On Wed, Aug 7, 2013 at 8:55 AM, Michael Palimaka <[email protected]> wrote:
> On 7/08/2013 22:41, hasufell wrote:
>>
>> You are a bug wrangler and should have the
>> authority to mess with anything in bugzilla.
>
> Don't forget that anybody can start a project, even if it conflicts with
> other projects. While Jeroen's experience certainly gives him a more insight
> regarding bugzilla issues, making anyone the ultimate authority on anything
> does not fit in with our current metastructure.

Having two bug wrangler projects whose main function ends up being
fighting revert wars over subject line formatting and writing policies
denouncing the other project is counter-productive.

If you have strong feelings and want to contribute to how bugs are
managed, join the bug wranglers.  The bug wranglers project does need
to hold elections for leads per the policy you just cited.  It is
better for people to first try to work together before they just dig
in and start fighting each other.

If things are out of hand ask the Council to step in.

My two cents - I think that what Jer is doing is mostly a value-add.
I wouldn't go changing subject lines to just remove a period, but more
substantive edits should be welcome if it improves consistency.

It might be nice if we could somehow flag such revisions so that
emails are either suppressed or marked as trivial edits, so that
everybody could filter their bugspam accordingly.

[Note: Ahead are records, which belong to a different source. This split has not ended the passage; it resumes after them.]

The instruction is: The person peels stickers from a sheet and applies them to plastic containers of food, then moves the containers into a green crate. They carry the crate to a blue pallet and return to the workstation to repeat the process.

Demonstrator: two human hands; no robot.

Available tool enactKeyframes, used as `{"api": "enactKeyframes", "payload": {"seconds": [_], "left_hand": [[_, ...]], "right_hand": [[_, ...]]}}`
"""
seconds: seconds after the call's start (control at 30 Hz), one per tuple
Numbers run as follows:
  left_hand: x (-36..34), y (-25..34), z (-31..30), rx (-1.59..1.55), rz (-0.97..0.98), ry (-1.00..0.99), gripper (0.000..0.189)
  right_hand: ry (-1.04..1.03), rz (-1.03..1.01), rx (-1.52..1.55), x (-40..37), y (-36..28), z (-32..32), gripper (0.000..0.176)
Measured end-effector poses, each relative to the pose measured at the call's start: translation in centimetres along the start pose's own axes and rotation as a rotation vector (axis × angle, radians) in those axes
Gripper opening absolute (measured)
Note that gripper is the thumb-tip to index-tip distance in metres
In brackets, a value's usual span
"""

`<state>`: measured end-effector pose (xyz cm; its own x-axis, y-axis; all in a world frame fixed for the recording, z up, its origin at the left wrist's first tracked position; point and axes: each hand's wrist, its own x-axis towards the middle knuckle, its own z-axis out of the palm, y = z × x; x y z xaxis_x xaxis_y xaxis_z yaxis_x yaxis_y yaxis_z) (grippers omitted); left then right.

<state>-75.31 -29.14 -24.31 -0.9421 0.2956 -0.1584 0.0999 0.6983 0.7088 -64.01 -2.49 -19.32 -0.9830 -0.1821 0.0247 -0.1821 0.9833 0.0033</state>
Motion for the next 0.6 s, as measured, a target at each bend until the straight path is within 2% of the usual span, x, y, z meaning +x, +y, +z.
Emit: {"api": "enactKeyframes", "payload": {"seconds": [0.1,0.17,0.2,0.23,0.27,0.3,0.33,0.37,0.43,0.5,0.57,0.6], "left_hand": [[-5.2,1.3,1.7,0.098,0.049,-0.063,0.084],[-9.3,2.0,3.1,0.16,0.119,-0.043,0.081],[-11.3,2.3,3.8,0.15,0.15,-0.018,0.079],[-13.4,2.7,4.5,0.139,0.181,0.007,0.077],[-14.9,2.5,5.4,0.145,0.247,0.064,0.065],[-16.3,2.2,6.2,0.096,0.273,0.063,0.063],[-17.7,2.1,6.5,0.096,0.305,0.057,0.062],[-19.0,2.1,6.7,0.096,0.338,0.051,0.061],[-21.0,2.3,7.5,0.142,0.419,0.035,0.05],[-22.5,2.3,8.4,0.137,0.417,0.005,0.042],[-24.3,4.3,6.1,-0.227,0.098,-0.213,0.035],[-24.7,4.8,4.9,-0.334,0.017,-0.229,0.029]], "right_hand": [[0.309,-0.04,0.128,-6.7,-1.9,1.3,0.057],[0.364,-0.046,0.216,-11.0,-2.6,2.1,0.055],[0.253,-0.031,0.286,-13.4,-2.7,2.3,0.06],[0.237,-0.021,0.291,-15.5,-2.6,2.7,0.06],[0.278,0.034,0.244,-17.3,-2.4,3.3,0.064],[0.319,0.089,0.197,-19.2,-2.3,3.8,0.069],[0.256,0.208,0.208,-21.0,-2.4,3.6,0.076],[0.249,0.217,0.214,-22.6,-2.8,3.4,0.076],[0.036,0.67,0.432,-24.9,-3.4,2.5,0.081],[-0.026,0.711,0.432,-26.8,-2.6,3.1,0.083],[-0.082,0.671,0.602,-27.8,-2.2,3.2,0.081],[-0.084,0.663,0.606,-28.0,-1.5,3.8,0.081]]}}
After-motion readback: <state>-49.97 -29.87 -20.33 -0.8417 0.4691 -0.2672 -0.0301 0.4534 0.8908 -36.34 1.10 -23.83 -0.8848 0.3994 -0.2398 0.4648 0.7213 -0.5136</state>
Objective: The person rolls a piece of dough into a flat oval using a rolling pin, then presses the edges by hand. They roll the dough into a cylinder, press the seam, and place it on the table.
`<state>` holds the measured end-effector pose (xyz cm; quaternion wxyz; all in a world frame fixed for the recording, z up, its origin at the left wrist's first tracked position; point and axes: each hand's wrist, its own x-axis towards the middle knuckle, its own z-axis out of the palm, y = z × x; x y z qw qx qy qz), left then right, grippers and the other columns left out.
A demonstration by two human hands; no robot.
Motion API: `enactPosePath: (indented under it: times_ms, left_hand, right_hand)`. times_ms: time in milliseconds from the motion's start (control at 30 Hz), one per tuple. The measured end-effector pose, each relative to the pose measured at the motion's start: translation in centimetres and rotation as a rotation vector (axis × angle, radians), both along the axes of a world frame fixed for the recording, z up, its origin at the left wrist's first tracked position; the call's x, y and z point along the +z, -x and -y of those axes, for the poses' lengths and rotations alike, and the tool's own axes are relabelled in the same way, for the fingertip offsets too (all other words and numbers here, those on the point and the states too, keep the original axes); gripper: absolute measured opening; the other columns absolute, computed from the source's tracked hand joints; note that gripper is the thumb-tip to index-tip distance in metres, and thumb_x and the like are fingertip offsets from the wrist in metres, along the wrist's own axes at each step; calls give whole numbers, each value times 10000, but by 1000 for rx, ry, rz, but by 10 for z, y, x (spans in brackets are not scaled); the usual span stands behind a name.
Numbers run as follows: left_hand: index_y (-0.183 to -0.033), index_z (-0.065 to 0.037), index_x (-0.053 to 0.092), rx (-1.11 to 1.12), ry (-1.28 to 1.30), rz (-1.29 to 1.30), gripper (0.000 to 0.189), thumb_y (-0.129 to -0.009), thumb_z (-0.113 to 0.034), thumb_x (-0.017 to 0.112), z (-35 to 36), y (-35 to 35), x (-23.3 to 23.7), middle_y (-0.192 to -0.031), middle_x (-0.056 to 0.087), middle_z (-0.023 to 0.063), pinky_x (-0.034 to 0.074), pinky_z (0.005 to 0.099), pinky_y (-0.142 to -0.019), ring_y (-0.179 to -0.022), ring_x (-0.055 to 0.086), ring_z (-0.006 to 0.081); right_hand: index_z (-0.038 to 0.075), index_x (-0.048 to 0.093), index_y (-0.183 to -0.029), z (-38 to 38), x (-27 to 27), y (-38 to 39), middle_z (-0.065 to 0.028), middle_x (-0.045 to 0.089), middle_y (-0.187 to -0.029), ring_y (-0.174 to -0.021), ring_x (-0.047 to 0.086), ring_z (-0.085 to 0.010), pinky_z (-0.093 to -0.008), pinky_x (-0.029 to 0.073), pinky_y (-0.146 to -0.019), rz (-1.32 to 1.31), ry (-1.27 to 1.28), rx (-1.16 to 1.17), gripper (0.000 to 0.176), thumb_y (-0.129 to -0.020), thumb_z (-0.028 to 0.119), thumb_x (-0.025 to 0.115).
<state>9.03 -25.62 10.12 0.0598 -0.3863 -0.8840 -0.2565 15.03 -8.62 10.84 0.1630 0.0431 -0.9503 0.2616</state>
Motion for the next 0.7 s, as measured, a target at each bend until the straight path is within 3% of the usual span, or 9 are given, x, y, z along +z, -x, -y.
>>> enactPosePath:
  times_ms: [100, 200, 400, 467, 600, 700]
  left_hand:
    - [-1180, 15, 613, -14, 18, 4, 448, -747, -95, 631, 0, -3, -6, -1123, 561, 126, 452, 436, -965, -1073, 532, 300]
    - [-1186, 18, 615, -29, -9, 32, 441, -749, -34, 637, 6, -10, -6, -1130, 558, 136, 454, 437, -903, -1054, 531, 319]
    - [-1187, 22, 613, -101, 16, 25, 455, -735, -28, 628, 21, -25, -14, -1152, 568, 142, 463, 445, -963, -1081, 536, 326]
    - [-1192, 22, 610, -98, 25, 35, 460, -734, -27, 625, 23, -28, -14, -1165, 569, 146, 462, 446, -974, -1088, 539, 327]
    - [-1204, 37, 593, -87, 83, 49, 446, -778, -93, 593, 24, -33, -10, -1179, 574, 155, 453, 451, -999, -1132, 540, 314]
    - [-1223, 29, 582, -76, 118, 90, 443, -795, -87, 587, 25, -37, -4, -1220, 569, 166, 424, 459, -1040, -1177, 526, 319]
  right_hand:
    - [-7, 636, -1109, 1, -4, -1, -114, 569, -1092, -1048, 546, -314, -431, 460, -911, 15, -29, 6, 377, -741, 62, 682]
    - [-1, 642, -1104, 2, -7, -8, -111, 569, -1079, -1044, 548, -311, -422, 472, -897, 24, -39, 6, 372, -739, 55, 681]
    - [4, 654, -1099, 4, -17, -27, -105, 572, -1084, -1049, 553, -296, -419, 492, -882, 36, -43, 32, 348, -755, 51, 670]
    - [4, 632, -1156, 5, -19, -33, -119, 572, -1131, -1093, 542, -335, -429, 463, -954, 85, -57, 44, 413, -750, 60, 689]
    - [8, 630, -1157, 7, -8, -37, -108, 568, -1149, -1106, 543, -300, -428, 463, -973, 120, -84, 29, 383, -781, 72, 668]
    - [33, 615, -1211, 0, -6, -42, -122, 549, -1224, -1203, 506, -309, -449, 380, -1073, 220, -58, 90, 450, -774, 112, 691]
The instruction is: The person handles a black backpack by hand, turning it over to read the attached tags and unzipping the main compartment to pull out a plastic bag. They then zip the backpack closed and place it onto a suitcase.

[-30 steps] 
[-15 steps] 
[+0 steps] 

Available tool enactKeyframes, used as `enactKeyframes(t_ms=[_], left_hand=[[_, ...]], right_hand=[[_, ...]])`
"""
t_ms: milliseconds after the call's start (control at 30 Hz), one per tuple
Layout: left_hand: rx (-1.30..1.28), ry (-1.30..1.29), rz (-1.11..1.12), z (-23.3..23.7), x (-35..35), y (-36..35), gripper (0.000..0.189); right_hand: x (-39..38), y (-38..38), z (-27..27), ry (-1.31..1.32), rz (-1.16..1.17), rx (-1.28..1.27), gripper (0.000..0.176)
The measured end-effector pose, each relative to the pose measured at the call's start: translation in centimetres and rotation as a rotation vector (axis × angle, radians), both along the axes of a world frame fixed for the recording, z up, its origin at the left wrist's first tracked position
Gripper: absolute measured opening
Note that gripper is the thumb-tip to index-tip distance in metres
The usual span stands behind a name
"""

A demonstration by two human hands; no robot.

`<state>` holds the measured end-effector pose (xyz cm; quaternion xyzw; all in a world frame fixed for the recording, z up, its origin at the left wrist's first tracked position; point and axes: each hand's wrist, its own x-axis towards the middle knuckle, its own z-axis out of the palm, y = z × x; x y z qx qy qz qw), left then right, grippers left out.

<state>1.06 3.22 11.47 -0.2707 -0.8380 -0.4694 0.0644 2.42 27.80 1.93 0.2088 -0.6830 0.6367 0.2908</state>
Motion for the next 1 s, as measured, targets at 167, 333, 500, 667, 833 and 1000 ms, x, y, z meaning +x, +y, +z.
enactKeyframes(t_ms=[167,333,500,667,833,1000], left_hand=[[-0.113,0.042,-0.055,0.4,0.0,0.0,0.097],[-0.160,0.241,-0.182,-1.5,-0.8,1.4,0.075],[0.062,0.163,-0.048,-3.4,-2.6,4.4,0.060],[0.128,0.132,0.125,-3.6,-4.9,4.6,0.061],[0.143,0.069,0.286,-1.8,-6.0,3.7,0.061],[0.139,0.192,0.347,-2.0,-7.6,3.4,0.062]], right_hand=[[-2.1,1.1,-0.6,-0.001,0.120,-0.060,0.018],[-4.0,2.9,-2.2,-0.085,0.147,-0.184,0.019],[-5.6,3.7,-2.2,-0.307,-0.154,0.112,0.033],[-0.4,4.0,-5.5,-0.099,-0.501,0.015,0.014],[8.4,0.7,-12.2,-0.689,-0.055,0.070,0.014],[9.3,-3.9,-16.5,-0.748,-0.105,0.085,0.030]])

Don't get me wrong - I like GLEP 39 and the idea of allowing
"competing projects."  However, the intent of that wasn't really to
endorse wars over things that are basically indivisible, like
bugzilla.  If you wanted to start up your own alternative next-gen
bugzilla go ahead, though the distro should probably treat it like an
experiment until it is ready to go.  OpenRC is an example of where
starting over was a big improvement.  However, the point is that we
didn't have two projects fighting over commits to baselayout-1 - we
recognized the opportunities of starting over.  Also, starting over
simply to avoid the need to cooperate is dumb - it might not be
forbidden, but it is dumb.  When we start something over it should be
because it just makes sense to do it that way.